From the first line through the one containing "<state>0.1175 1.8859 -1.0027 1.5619", restate the listing word for word, and give no other lines.
=== LISTED ENTRIES ===
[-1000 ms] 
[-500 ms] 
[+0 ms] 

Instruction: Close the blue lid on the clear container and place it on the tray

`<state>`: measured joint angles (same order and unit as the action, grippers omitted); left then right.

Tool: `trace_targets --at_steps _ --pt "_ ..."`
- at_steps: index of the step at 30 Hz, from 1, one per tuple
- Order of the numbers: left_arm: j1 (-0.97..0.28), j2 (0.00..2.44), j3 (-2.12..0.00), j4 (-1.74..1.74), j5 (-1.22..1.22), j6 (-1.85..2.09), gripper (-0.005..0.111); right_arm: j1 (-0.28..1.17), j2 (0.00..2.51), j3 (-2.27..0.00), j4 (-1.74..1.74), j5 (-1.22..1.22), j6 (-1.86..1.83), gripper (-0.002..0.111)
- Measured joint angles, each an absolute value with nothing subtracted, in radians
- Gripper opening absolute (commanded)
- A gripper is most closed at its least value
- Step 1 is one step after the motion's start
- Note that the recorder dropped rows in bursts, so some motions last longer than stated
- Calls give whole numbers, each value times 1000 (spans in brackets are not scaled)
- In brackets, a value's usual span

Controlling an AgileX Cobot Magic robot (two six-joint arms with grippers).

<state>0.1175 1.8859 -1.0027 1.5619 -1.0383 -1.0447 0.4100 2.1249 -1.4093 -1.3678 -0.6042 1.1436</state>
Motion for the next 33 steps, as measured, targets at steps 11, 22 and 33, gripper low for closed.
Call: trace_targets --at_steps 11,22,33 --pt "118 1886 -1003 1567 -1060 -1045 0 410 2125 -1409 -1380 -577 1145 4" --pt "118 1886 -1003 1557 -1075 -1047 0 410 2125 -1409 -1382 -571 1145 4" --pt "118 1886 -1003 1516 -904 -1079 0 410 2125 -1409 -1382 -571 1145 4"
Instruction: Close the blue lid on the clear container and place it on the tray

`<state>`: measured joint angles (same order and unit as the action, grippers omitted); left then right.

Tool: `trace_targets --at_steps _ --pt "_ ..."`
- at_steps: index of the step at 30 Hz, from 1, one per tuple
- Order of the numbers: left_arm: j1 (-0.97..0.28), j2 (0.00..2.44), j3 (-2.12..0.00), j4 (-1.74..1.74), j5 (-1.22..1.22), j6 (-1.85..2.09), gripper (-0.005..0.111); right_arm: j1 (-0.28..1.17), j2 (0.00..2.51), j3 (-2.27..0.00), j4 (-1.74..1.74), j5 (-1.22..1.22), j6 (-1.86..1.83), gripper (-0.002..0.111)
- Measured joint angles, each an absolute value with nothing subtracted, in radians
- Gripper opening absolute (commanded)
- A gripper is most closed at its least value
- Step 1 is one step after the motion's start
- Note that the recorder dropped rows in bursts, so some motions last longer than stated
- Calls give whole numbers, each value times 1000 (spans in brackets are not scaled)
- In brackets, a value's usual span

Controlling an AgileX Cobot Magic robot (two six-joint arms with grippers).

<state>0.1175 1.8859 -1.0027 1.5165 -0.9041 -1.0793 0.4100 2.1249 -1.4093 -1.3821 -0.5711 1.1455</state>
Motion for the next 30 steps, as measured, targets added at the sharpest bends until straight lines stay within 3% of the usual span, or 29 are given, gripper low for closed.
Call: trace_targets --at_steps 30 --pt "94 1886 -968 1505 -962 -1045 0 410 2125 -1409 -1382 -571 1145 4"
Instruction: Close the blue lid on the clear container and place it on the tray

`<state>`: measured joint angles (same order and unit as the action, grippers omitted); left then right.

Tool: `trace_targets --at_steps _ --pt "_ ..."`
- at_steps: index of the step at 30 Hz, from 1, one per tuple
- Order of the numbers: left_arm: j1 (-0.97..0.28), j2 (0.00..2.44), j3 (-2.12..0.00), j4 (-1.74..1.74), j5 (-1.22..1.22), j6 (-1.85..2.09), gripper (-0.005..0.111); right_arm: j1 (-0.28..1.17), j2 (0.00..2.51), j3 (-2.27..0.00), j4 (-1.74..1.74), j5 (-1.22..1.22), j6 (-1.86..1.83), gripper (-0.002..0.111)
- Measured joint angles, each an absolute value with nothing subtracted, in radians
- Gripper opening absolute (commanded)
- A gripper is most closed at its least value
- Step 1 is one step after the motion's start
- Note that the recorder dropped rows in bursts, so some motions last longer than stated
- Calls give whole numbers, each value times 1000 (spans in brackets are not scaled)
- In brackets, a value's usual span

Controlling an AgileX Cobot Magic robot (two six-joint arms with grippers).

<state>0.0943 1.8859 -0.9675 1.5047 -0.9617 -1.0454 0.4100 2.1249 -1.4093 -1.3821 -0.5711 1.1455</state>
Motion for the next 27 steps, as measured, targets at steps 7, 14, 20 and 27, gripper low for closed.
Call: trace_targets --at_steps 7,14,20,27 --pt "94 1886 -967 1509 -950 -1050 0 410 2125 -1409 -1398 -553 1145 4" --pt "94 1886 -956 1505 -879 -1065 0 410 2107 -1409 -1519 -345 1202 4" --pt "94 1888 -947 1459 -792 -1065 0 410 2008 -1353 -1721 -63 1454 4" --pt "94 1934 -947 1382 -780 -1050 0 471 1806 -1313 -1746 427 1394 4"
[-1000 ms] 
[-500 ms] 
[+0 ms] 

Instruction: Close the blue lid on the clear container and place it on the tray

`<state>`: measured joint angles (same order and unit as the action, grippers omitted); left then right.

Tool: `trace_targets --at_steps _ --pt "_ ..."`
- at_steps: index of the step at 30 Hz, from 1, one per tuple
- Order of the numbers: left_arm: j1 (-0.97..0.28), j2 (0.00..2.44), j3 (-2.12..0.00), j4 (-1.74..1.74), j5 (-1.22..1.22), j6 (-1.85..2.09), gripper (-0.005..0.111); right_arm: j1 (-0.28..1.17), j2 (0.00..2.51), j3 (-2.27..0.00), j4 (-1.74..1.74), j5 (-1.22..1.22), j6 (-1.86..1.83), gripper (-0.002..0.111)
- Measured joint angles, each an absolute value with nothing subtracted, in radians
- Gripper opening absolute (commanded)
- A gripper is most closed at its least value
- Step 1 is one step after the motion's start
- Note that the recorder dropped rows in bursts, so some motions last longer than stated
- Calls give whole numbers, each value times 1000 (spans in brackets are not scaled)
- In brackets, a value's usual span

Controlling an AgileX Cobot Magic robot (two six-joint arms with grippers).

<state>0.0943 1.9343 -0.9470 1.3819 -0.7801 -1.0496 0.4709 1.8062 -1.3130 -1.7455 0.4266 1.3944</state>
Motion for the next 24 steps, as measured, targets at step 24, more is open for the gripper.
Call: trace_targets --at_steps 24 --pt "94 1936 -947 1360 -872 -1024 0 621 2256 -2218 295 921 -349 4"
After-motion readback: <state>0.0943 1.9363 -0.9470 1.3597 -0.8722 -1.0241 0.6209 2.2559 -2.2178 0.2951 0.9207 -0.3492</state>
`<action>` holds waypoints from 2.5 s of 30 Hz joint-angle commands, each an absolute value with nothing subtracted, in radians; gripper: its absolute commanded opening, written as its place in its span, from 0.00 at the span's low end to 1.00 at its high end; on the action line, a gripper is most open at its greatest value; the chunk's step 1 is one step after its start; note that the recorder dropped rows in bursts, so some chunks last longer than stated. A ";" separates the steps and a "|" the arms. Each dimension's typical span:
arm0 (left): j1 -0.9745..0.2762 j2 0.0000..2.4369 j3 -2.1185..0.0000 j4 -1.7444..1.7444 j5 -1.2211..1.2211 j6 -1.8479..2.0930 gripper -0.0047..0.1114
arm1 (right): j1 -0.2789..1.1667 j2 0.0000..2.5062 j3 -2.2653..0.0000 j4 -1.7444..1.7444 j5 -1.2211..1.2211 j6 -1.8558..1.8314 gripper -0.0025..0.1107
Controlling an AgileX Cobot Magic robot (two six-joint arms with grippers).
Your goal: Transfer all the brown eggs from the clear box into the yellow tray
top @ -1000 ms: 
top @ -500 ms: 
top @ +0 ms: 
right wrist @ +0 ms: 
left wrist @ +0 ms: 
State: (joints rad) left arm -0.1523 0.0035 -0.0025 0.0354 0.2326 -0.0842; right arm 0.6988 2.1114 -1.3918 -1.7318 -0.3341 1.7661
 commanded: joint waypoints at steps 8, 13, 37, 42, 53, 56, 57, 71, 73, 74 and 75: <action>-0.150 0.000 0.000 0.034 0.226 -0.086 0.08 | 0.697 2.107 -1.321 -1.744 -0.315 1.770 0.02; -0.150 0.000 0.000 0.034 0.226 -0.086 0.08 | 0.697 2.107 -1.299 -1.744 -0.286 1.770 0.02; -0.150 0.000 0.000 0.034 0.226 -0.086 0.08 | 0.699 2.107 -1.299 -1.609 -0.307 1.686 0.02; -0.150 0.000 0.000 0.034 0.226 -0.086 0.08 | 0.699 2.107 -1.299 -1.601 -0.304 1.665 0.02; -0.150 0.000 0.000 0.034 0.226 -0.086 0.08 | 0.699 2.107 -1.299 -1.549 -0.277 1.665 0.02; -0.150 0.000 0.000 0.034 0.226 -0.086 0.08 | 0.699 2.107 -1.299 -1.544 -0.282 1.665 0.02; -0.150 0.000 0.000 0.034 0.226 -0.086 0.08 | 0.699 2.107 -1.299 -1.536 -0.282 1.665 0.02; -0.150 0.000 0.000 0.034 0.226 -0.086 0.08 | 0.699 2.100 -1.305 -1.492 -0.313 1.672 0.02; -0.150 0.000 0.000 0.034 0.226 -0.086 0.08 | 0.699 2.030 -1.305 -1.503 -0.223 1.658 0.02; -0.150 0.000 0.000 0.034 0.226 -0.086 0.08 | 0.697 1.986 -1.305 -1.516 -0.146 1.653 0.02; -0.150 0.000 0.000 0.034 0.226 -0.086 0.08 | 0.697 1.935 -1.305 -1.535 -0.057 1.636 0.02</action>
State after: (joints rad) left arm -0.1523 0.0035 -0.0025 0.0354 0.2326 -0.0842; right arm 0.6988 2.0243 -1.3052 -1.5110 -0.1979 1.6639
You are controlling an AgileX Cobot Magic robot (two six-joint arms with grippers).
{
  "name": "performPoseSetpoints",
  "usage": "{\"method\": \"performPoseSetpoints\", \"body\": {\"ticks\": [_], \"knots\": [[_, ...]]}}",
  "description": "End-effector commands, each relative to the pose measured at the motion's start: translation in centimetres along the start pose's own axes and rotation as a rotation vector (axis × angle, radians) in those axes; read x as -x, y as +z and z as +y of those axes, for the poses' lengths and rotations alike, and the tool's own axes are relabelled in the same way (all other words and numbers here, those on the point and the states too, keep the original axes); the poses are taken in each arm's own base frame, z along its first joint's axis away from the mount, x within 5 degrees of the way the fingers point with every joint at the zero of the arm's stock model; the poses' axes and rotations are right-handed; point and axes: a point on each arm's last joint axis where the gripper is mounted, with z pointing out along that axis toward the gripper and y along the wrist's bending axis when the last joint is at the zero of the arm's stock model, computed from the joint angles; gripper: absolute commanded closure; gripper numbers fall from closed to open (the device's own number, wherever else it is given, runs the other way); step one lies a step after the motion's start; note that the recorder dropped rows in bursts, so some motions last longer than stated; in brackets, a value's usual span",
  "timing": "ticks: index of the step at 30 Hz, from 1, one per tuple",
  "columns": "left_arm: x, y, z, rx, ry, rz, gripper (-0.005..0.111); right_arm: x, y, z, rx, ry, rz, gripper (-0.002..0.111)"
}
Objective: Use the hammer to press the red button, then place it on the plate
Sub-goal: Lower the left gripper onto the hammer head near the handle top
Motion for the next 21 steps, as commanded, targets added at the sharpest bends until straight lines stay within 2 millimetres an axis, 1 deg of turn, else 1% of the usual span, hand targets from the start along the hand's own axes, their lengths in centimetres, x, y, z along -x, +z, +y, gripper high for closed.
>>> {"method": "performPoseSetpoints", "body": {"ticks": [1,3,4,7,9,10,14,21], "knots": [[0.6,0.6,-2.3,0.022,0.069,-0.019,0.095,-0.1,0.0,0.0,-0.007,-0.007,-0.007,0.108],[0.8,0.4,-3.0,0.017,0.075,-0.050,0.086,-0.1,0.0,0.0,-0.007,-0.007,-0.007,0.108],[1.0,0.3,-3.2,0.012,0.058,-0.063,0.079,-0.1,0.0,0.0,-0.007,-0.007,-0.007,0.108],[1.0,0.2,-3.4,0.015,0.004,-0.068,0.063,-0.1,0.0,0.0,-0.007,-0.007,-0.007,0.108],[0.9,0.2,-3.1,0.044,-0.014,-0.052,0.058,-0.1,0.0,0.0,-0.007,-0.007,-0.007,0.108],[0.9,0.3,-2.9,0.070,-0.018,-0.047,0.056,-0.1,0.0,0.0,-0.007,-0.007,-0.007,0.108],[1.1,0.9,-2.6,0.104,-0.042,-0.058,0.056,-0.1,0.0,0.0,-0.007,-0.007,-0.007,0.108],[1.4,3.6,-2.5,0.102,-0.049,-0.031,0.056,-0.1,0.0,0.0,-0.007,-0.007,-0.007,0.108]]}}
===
EXERCISE SOLUTION:
[-1000 ms] 
[-500 ms] 
[+0 ms] 

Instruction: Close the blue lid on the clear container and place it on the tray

`<state>`: measured joint angles (same order and unit as the action, grippers omitted); left then right.

Tool: `trace_targets --at_steps _ --pt "_ ..."`
- at_steps: index of the step at 30 Hz, from 1, one per tuple
- Order of the numbers: left_arm: j1 (-0.97..0.28), j2 (0.00..2.44), j3 (-2.12..0.00), j4 (-1.74..1.74), j5 (-1.22..1.22), j6 (-1.85..2.09), gripper (-0.005..0.111); right_arm: j1 (-0.28..1.17), j2 (0.00..2.51), j3 (-2.27..0.00), j4 (-1.74..1.74), j5 (-1.22..1.22), j6 (-1.86..1.83), gripper (-0.002..0.111)
- Measured joint angles, each an absolute value with nothing subtracted, in radians
- Gripper opening absolute (commanded)
- A gripper is most closed at its least value
- Step 1 is one step after the motion's start
- Note that the recorder dropped rows in bursts, so some motions last longer than stated
- Calls give whole numbers, each value times 1000 (spans in brackets are not scaled)
- In brackets, a value's usual span

Controlling an AgileX Cobot Magic robot (two six-joint arms with grippers).

<state>0.1175 1.8859 -1.0027 1.5619 -1.0383 -1.0447 0.4100 2.1249 -1.4093 -1.3678 -0.6042 1.1436</state>

This finishes the answer.